Известие о тяжелой болезни брата Гавриила заставило Ивана вернуться в Венецию. Настоятель вопреки строгому уставу разрешил ему привести в монастырь лучших врачей, и брат пошел на поправку. Художник вновь жил в комнате Байрона, где написал несколько картин. Объявил, что подарит их монастырю, а перед этим выставит в Венеции. Копии пожелало иметь полгорода! Жители часами просиживали у монастыря в гондолах: только бы увидеть синьора Гайвазовского.
В один из дней в обитель Cвятого Лазаря пришло письмо в смутно знакомом голубом конверте. Это был билет на «Сильфиду». Снова она! Тальони танцевала по всей Европе, а в Венеции часто жила: здесь у балерины был дом. Она совсем не изменилась. Как и прежде, после спектакля Айвазовский ждал ее у артистического подъезда. Но сам он был уже иным — почти равным.

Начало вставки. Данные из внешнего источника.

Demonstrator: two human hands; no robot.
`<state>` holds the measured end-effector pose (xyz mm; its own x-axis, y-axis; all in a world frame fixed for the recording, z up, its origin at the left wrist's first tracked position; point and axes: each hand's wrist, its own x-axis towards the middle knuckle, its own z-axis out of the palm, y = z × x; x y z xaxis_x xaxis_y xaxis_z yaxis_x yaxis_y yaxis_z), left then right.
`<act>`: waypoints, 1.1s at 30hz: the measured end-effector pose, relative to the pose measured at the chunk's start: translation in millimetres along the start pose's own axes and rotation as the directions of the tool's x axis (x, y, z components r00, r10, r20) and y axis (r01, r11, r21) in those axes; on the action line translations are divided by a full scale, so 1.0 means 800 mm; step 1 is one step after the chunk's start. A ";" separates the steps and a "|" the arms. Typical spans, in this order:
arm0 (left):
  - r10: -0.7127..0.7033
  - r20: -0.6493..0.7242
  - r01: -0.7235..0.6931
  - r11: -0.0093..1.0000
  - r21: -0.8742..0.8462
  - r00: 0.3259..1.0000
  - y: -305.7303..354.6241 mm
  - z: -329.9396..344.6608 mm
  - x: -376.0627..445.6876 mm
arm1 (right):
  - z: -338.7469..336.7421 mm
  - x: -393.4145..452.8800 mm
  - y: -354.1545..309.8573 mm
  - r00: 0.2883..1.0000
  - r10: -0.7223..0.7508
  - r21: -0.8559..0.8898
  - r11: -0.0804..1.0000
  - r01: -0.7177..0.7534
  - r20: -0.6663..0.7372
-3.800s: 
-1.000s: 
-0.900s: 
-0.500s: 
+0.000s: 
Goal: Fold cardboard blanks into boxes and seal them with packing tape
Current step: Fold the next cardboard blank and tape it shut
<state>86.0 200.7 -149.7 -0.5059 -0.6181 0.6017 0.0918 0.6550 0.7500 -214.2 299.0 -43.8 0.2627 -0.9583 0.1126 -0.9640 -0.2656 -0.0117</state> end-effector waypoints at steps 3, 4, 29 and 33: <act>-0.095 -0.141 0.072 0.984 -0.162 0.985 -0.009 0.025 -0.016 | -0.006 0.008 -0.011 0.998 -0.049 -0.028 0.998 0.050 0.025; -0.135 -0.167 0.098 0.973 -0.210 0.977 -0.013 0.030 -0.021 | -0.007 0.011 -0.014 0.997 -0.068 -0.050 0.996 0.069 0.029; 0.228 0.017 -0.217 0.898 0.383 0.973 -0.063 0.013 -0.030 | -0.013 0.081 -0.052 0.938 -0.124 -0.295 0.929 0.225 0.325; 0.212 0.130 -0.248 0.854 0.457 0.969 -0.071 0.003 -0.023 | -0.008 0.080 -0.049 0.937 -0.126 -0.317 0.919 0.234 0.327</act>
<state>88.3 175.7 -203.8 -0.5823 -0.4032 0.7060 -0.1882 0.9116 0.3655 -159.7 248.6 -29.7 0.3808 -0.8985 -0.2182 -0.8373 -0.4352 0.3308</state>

Тальони пригласила Ивана в свою усыпанную цветами гондолу. Скользя по темной воде, они миновали мраморные ступени ее освещенного палаццо. «Меня ждут друзья, но я не хочу домой», — шепнула Мария. Расстались они, когда уже светало.
По приглашению Тальони Иван переехал в ее дом, в комнату, увешанную работами русских художников, среди которых были и три его картины. Потянулись дни, заполненные трудом и отдыхом. Гайвазовский рисовал, вечера они проводили вдвоем с Тальони. В Вербное воскресенье, когда балерина похвалила только что завершенную картину, Иван не сдержался:
— Возьмите ее, Мари, возьмите все, что у меня есть, мою руку и сердце... Будьте моей женой!
Тальони промолчала. А затем усадила его на диван и объяснила, что в ее жизни уже нет места любви. Все миновало.
— Я могу любить только на сцене... — призналась Мария. И вложила Ивану в ладони белую балетную туфельку. — Этот башмачок растоптал мою любовь. Возьмите его.
А еще подарила букетик своих любимых ландышей. Они расстались, на этот раз навсегда.